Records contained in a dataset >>
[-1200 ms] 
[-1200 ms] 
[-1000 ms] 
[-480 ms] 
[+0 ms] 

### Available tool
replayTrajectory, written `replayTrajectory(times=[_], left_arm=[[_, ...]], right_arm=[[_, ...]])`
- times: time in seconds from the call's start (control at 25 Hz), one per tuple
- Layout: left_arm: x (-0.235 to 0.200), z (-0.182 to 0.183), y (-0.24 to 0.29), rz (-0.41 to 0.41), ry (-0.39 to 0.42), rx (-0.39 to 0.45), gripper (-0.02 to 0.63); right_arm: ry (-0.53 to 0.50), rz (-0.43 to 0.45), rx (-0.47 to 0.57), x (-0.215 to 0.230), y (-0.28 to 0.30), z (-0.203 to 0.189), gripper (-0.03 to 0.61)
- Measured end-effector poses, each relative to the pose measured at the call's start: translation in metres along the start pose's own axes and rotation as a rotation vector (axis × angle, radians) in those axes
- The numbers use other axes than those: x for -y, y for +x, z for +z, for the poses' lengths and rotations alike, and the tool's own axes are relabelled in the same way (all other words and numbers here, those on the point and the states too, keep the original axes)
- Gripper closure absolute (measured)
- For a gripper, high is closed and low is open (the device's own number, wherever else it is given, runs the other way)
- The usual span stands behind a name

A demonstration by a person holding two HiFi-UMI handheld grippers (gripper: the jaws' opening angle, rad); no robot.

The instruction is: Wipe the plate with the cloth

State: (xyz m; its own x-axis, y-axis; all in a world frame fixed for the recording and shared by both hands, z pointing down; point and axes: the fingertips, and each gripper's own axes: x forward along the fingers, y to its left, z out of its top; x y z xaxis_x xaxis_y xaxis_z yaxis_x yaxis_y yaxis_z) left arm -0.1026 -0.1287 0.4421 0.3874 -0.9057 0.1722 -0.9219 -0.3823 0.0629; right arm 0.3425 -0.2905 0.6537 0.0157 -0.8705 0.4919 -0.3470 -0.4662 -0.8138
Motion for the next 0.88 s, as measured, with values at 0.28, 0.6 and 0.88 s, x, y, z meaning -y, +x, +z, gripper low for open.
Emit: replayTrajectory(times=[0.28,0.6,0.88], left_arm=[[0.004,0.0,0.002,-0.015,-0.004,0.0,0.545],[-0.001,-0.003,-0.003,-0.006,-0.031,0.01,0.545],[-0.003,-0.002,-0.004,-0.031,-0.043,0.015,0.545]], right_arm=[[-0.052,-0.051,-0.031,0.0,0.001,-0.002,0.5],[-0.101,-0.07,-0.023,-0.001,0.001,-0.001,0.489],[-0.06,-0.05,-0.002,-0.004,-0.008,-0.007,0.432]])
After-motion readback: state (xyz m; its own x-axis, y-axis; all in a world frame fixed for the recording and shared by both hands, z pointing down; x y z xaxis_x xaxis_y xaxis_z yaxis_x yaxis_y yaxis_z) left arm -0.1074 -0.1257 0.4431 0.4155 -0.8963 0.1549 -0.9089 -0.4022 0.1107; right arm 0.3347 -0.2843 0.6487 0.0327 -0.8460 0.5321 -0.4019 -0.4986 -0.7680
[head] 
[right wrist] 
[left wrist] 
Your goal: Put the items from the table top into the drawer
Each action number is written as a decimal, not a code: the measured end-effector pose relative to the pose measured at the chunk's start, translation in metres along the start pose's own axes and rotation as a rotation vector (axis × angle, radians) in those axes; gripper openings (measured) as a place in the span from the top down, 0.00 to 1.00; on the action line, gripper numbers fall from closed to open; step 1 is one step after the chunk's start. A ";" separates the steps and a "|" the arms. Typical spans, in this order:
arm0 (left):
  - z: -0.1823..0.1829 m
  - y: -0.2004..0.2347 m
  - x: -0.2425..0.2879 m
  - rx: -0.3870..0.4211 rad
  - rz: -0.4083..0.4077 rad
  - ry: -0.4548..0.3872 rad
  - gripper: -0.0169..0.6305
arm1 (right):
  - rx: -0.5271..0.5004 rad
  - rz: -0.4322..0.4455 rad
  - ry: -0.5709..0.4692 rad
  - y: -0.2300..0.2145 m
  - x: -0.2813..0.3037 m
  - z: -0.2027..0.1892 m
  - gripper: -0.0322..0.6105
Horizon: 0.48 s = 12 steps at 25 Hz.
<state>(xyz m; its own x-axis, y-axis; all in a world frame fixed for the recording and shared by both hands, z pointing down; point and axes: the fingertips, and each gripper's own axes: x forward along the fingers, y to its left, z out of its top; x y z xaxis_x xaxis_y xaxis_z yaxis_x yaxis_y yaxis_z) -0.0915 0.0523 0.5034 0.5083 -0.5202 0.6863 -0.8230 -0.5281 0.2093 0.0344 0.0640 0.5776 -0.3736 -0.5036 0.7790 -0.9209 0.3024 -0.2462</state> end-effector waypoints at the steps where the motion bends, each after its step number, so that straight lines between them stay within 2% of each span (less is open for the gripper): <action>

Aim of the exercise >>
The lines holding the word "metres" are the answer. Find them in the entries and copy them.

Your response >>
- Measured end-effector poses, each relative to the pose measured at the call's start: translation in metres along the start pose's own axes and rotation as a rotation vector (axis × angle, radians) in those axes
Each action number is written as a decimal, not a code: the measured end-effector pose relative to the pose measured at the chunk's start, translation in metres along the start pose's own axes and rotation as a rotation vector (axis × angle, radians) in those axes; gripper openings (measured) as a place in the span from the top down, 0.00 to 1.00; on the action line, gripper numbers fall from closed to open; step 1 is one step after the chunk's start. A ";" separates the steps and a "|" the arms. Typical spans, in this order:

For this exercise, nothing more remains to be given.